§ WHAT YOU WILL DO:
Your response should contain exactly the lines running from the one with "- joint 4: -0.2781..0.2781" to the end of the data below, both included, and no pictures.

§ INFORMATION SUPPLIED:
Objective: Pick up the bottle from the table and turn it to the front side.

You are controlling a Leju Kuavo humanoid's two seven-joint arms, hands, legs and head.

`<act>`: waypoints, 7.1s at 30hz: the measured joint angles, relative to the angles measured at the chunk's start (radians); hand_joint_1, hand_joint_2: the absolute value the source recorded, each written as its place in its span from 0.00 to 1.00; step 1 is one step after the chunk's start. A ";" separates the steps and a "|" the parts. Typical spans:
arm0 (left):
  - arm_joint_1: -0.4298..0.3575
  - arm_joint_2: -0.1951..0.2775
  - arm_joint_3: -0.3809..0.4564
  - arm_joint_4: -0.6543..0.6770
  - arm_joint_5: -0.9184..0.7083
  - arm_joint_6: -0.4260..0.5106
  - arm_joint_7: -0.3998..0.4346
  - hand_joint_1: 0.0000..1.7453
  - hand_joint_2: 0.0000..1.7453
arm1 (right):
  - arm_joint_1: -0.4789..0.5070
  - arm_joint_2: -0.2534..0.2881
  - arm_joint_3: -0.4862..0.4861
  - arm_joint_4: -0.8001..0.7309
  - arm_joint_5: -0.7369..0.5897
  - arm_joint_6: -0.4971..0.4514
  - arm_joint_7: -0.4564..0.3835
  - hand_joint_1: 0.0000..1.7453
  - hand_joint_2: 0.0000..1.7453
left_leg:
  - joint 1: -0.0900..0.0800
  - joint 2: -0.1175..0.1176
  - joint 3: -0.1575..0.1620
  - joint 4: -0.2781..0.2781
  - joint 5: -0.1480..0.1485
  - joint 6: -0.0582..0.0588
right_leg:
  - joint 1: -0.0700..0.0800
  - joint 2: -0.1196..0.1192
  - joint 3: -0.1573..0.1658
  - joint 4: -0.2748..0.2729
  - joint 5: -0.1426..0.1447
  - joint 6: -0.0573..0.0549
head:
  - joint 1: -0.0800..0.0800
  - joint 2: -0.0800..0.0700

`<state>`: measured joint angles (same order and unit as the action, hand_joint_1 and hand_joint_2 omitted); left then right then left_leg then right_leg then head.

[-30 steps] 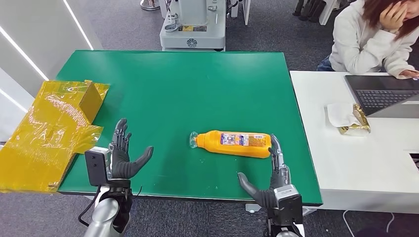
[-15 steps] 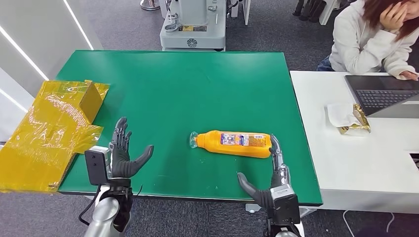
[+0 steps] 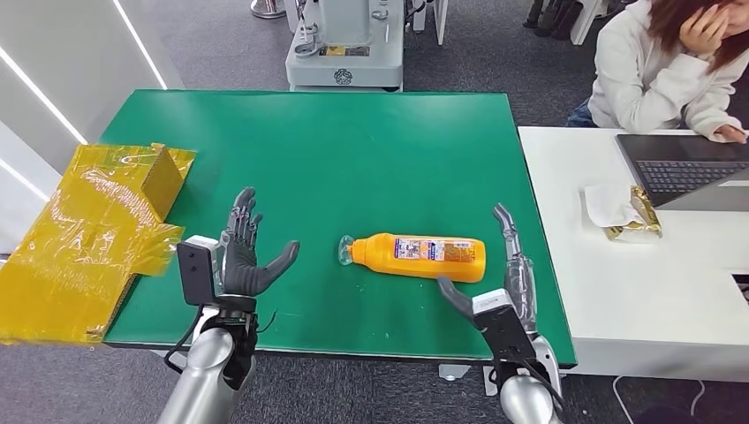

§ ANSWER:
  - joint 4: -0.2781..0.2781
  - joint 5: -0.1480..0.1485
  - joint 6: -0.0582..0.0588
right_leg:
  - joint 1: -0.0700..0.0800
  - joint 2: -0.1196..0.1192
  - joint 3: -0.1573..0.1658
  - joint 4: -0.2748..0.2729
  - joint 5: -0.1426..0.1447
  - joint 6: -0.0573..0.0549
head:
  - joint 1: -0.0800..0.0800
  - joint 2: -0.0800..0.0700

`<state>`: measured joint angles (same order and unit as the action, hand_joint_1 and hand_joint_2 omitted); left then right then left_leg then right_leg then head.

[-30 steps] 
[-15 steps] 
[+0 steps] 

No further answer is needed.